Many poets take you by the hand, and with great care, show you their world and their wisdom, a great gift no doubt.
But, James Tate affords the reader more opportunity than that, his poems present themselves, as if he has swung open his arms and said, “Here is what I see! Now, what do you think of that?” One can wander the rooms of his vision for years, seeing marvels anew and gaining fresh insights. His world never recedes, never dulls. This week I recite from his masterful book, Distance From Loved Ones.
Hear it here! On my Ytube channel.
Saturdays are for Bathing Betsy
by James Tate
I am thinking about Betsy almost all the time now.
I am also thinking about the relationship between
a man and his watch. I am amazed at how each sort
of animal and plant manages to keep its kind alive.

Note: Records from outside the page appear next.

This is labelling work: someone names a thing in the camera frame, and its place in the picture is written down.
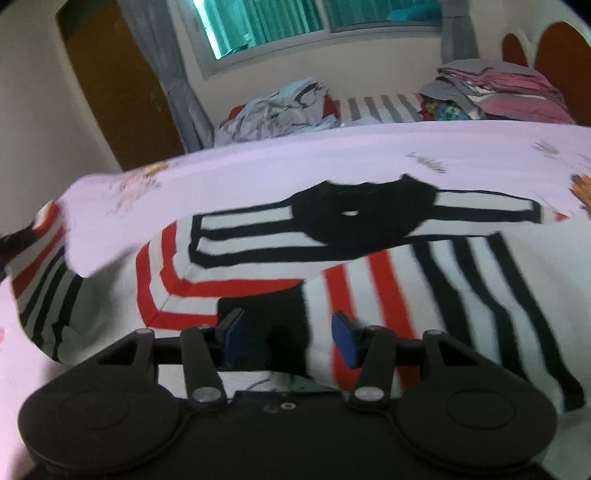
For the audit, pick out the grey curtain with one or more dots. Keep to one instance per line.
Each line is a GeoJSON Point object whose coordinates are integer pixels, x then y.
{"type": "Point", "coordinates": [178, 83]}
{"type": "Point", "coordinates": [458, 32]}

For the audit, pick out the pile of grey crumpled clothes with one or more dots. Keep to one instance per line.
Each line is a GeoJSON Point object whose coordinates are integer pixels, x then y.
{"type": "Point", "coordinates": [272, 113]}

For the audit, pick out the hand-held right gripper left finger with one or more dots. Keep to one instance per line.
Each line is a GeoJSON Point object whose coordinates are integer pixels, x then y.
{"type": "Point", "coordinates": [233, 333]}

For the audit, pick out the grey white striped pillow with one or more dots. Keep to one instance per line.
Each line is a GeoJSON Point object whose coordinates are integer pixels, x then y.
{"type": "Point", "coordinates": [383, 107]}

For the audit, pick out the colourful floral cloth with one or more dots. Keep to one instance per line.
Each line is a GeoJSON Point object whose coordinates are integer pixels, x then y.
{"type": "Point", "coordinates": [445, 110]}

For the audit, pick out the window with white frame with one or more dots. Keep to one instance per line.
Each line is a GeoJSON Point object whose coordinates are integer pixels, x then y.
{"type": "Point", "coordinates": [295, 21]}

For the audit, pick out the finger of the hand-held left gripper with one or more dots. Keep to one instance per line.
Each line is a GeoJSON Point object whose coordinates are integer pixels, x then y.
{"type": "Point", "coordinates": [14, 247]}

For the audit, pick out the brown white headboard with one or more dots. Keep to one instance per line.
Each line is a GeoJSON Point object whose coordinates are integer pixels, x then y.
{"type": "Point", "coordinates": [561, 50]}

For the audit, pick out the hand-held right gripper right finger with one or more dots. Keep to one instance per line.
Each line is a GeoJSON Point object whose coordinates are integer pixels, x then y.
{"type": "Point", "coordinates": [344, 339]}

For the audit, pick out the stack of folded clothes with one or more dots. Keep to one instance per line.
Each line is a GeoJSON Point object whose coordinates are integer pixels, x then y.
{"type": "Point", "coordinates": [503, 90]}

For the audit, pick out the red black white striped shirt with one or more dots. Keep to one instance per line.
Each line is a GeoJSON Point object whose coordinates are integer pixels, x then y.
{"type": "Point", "coordinates": [258, 230]}

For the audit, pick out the pink floral bed sheet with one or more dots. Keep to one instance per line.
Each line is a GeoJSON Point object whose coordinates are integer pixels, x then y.
{"type": "Point", "coordinates": [277, 170]}

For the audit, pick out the brown wooden door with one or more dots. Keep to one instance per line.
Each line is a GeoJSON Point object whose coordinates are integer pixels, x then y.
{"type": "Point", "coordinates": [115, 87]}

Shocking poultry. Maybe there’s a movie playing
downtown about a dotty fat woman with a long knife
who dismembers innocent ducks and chickens. But it’s
he reconstruction of the villa of the mysteries
that is killing me. How each sort of animal
and plant prevents itself from returning to dust
just a little while longer while I transfer some
assets to a region where there are no thinking creatures,
just worshiping ones. They oscillate along like magicians,
deranged seaweed creatures and their gals, a Nile landscape
littered with Pygmies. I’m lolling in the banks.
I am not just a bunch of white stuff inside my skull.
No, there is this villa, and in the villa there is
a bathing pool, and on Saturdays Betsy always visits.
I am not the first rational man, but my tongue
does resemble a transmitter. And, when wet, she
is a triangle. And when she’s wet, time has a fluff-
iness about it, and that has me trotting about,
loathing any locomotion not yoked to her own.